As a student interested in Data Science and Machine Learning, I often faced the same problem:
I needed datasets to test ideas, algorithms, and projects, but finding the right dataset wasn't always easy.
Sometimes I needed:
- A dataset with specific correlations
- A dataset generated from a formula
- Missing values following MCAR, MAR, or MNAR patterns
- Time-series data for experimentation
- Multiple datasets that could be merged and compared
Most existing libraries solved only one part of the problem.
So I decided to build my own Python package:
Introducing GOSEIDATASET
GOSEIDATASET is a Python library designed for:
✅ Synthetic Dataset Generation
✅ Missing Value Simulation
✅ Time Series Generation
✅ Dataset Merging
✅ Supervised Learning Utilities
Installation
pip install goseidataset
Random Dataset Generation
Generating a dataset is straightforward:
from goseidataset import DatasetGenerator
dg = DatasetGenerator()
df = dg.generate_random(
n_rows=100,
constraints={
"sleep": [4, 10],
"revision": [0, 8],
"session": ["Morning", "Evening"]
}
)
print(df.head())
Generate Correlated Data
Need a dataset where features have predefined relationships?
df = dg.generate_correlated(
n_rows=1000,
target="marks",
correlations={
"hours": 0.8,
"stress": -0.5
},
constraints={
"marks": [0, 100],
"hours": [0, 12],
"stress": [0, 100]
}
)
Formula-Based Dataset Generation
Generate data from mathematical relationships:
df = dg.generate_formula(
n_rows=500,
formula="hours*10 + revision*5",
constraints={
"hours": [1, 10],
"revision": [0, 5],
"marks": [0, 125]
},
target="marks"
)
Missing Value Simulation
One of the main goals of the package was to help test imputation techniques.
Supported methods include:
- MCAR
- MAR
- MNAR
- Random Missing
- Consecutive Missing
- Block Missing
- Correlation-Based Missing
Example:
from goseidataset import MissingValueGenerator
mv = MissingValueGenerator(df)
result = mv.mcar(
column="marks",
percentage=20
)
Time Series Generation
Generate timestamp-based features easily:
from goseidataset import TimeSeriesGenerator
ts = TimeSeriesGenerator(df)
result = ts.timestamp_series()
Supervised Learning Utilities
The package also includes utilities for:
- Dataset comparison
- Weighted ensemble learning
- Dataset merging
- Missing value imputation
Example:
from goseidataset import Supervised_learning
sl = Supervised_learning(
dataset_a,
dataset_b,
target="Retention"
)
result = sl.compare_models(model)
What I Learned Building This Project
Building this package taught me much more than writing Python code.
I learned about:
- Package structure
- API design
- Documentation
- Testing
- PyPI packaging
- Dependency management
- Versioning
- Real-world debugging
One of the biggest lessons was that writing the code is only part of the work.
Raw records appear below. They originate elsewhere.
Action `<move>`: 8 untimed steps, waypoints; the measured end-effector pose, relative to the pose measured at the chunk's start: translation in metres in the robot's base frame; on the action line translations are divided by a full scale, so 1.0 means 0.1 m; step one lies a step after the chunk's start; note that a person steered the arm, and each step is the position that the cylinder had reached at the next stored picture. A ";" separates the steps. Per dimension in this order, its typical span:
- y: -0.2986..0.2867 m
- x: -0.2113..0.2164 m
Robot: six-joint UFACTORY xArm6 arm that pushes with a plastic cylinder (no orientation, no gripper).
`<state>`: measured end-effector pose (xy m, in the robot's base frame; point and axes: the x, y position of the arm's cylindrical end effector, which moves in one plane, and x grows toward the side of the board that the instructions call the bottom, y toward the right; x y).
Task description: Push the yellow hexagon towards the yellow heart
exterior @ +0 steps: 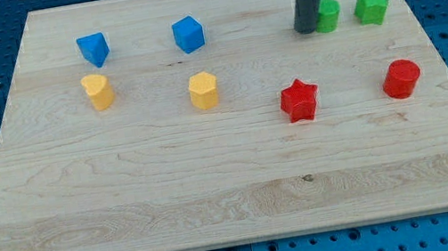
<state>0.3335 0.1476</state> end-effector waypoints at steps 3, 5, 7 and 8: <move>-0.17 0.20; -1.22 0.59; -1.11 0.63; -1.12 0.82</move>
<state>0.4151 0.0354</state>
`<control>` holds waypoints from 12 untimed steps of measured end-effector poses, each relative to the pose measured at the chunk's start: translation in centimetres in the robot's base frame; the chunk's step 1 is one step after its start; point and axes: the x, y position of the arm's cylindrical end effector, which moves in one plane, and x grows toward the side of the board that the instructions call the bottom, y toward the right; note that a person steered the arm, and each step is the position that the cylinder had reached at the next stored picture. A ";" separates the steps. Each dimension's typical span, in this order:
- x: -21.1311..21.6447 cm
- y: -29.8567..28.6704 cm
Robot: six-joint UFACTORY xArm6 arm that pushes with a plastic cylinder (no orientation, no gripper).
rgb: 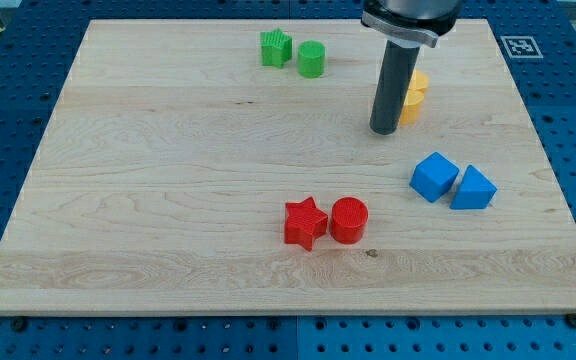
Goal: Move the yellow blocks vertically above the blue cube
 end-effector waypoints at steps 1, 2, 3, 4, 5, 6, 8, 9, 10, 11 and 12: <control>0.1 0.5; 0.1 0.7; -0.2 1.3; -0.8 2.1; -1.8 3.2; -3.2 3.3; -4.8 3.3; -4.9 3.3; -5.5 3.3; -6.6 3.3; -7.2 3.3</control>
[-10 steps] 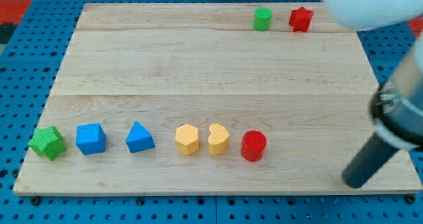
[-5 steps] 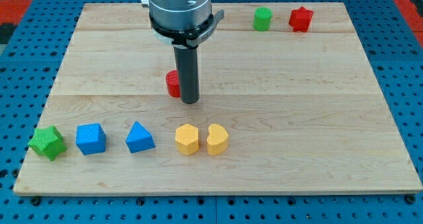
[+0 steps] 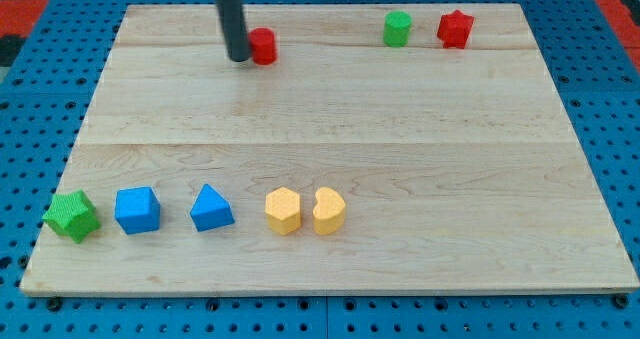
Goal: Move the red circle to the top center of the board
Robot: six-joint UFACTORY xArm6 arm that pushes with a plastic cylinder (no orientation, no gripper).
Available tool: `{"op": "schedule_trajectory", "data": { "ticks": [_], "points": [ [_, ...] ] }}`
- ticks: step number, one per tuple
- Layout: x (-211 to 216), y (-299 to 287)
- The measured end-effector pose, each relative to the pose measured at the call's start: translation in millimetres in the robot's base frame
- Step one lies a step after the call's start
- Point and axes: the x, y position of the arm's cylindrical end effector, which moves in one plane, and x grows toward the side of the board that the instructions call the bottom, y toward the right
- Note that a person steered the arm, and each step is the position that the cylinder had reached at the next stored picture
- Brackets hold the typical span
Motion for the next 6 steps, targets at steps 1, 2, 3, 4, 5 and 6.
{"op": "schedule_trajectory", "data": {
  "ticks": [1, 2, 3, 4, 5, 6],
  "points": [
    [-26, 24],
    [-35, 15],
    [-60, 1],
    [-55, 52],
    [-34, 30],
    [-13, 64]
  ]
}}
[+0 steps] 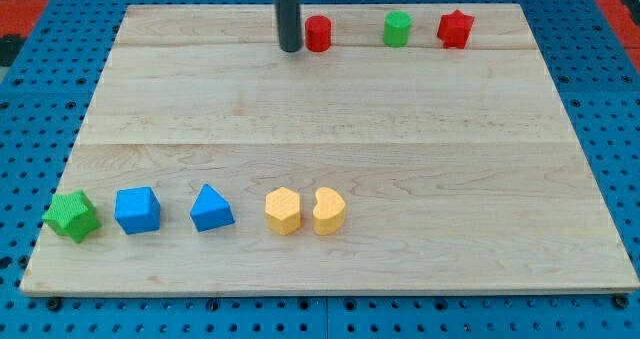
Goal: Move the red circle to the top center of the board
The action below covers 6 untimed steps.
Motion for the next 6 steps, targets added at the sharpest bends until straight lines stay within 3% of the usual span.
{"op": "schedule_trajectory", "data": {
  "ticks": [3, 5, 6],
  "points": [
    [25, 34],
    [-28, -42],
    [-22, 14]
  ]
}}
Making a package easy for others to install, understand, and use is equally important.
Future Improvements
Planned features include:
- Classification dataset generators
- Advanced time-series simulation
- More missing-value mechanisms
- Better visualization utilities
- Additional machine learning helpers
Feedback Welcome
This is my first published Python package, and I'd love to hear feedback from the community.
PyPI:
https://pypi.org/project/goseidataset/
GitHub:
https://github.com/GITTY5678/Gosei-dataset
Thanks for reading!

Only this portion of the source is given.